Um caso de extrema violência doméstica chocou a capital de Rondônia nesta semana. O pai, a madrasta e a avó paterna de uma adolescente de 16 anos foram presos suspeitos de tortura com resultado morte, cárcere privado, maus-tratos e omissão de socorro. A vítima, Marta Isabelle dos Santos, foi encontrada morta dentro da própria residência, em uma chácara no setor chacareiro da Zona Leste de Porto Velho.
De acordo com a Polícia Militar e a Polícia Civil, Marta apresentava um quadro alarmante: desnutrição severa, ossos expostos, feridas com larvas, lesões nas costas compatíveis com permanência deitada por dias, dente frontal quebrado e outras marcas de violência. Ela estava deitada em uma cama, coberta por um lençol e usando fralda descartável, sinais que, segundo a perícia, tornavam impossível que a jovem tivesse chegado ao local por conta própria.

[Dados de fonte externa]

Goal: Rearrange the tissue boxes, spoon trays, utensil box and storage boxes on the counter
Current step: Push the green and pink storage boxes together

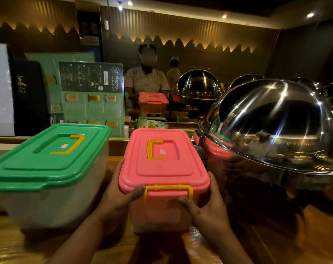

O pai, Callebe José da Silva, confessou em depoimento que amarrava a filha todas as noites com fios elétricos e a trancava em casa durante o dia, alegando que ela era “muito agressiva”. A madrasta, Ivanice Farias de Souza, disse à polícia que cuidava das feridas da enteada, mas tinha consciência da gravidade do estado dela. A avó paterna, Benedita Maria da Silva, que estava na residência, também foi detida após a polícia identificar contradições nos relatos. Nenhum dos três acionou socorro médico apesar da condição crítica da adolescente.
Familiares da vítima, que moram na Paraíba, relataram à imprensa que Marta era uma jovem amada, gostava de cantar na igreja, sonhava em terminar os estudos e tinha contato limitado com a família extensa. Uma tia afirmou: “Dizem que a gente sabia, mas não sabíamos de nada. Se soubéssemos, jamais teríamos permitido. Eles privaram ela de tudo: celular, redes sociais, contato com a família”.

O casal de suspeitos se apresentava publicamente como pastores do Ministério Profético Apocalipse. Nas redes sociais, Callebe e Ivanice, conhecida como “pastora Nice”, compartilhavam vídeos de pregações, celebrações religiosas e subidas a “montes” para orar por famílias de fiéis. Um dos últimos registros em vida de Marta mostra a adolescente cantando em um culto da congregação. O caso levanta questionamentos sobre como o isolamento religioso pode ter mascarado a violência prolongada.
Na quinta-feira, 26 de fevereiro, a Justiça de Rondônia converteu as prisões em flagrante em preventivas após audiência de custódia. A investigação continua para apurar a extensão dos maus-tratos, possíveis motivações (incluindo relatos de punições como corte forçado de cabelo) e o período exato em que a adolescente sofreu as agressões.
O caso gerou comoção e revolta em Porto Velho, com manifestações online pedindo justiça implacável. Especialistas em direitos da criança e do adolescente destacam que crimes como esse reforçam a necessidade de maior vigilância em ambientes familiares isolados e de denúncias via Disque 100 ou Conselho Tutelar.